Encouraged to consider a religious vocation by Holy Cross Father Dan Parrish at a University of Notre Dame summer youth camp, he contacted the diocesan vocation office while still in high school and began attending monthly discernment meetings hosted by Father Kyle Walterscheid. The L.D. Bell High School graduate entered the seminary right after his senior year.

Through Baptism, we become part of the body of Christ. The sacrament of Confirmation strengthens us for that life through the gifts of knowledge, fortitude, understanding, and other virtues given through the divine grace of the Holy Spirit.

“At any moment during my formation or discernment when I felt I had a firm understanding, piety, or sound judgment, I attribute this to the Holy Spirit,” Maul acknowledged. “Any decision I’ve made is strengthened and formed by the Holy Spirit.”

The seminarian advises other young people to consider serving the will of God by asking the question: What did God create me to be?

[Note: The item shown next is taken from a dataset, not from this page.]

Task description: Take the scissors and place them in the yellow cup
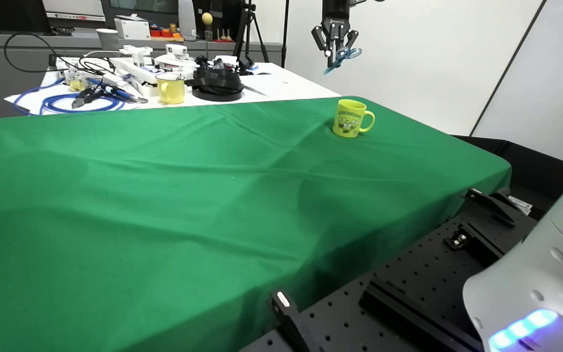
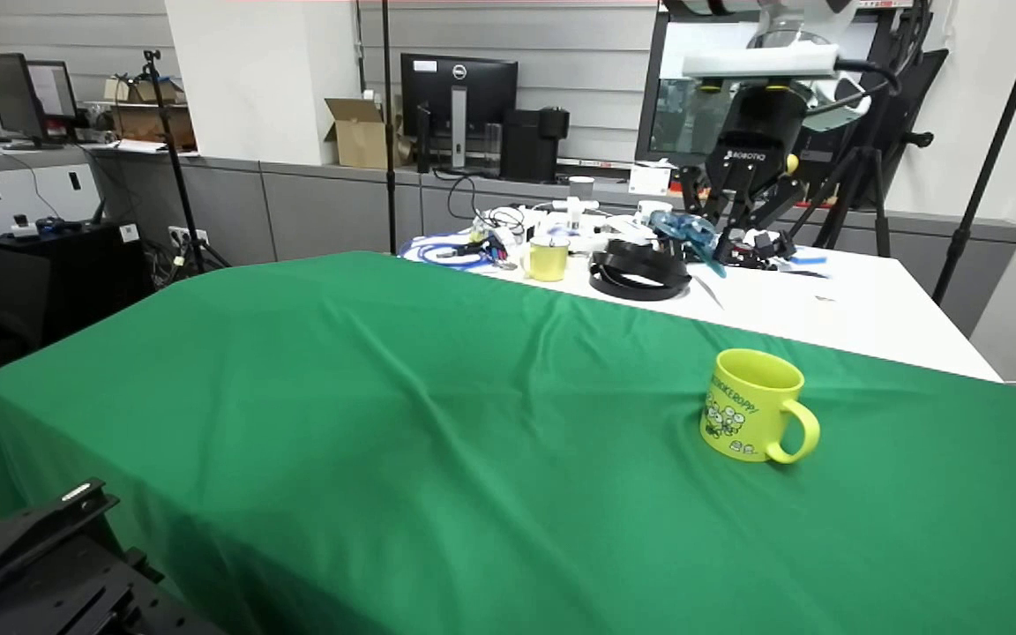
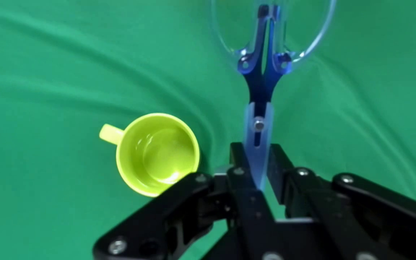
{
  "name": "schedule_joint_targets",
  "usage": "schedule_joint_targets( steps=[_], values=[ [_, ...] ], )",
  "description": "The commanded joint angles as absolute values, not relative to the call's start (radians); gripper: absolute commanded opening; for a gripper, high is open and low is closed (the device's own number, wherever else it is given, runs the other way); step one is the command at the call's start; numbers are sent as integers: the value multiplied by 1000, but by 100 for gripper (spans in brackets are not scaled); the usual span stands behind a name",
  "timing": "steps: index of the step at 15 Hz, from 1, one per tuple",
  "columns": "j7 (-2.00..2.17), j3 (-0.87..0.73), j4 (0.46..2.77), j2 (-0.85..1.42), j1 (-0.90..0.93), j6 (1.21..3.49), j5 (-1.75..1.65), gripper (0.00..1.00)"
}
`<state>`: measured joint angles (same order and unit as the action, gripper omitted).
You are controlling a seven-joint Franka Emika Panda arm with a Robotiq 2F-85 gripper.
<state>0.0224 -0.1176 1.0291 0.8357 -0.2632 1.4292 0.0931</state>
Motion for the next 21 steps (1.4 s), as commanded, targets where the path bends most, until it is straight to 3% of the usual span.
schedule_joint_targets(
  steps=[1,10,21],
  values=[
    [69,-105,871,928,-342,1287,177,5],
    [182,-99,753,1048,-487,1172,352,5],
    [260,-88,683,1142,-539,1138,402,5]
  ],
)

“In discerning our vocation, the Holy Spirit takes an active role,” he continued. “He is constantly with us and allowing us to grow just as He’s constantly with the Church, allowing the Church to grow.”

Take the time for prayer in planning a future, Maul advised.

“That’s the most beautiful place you can start to discern a vocation.”

Laura Landry

The last thing Laura Yokell Landry wanted to do after earning a diploma from the University of Dallas in 2014 was fly to Alaska as a missionary.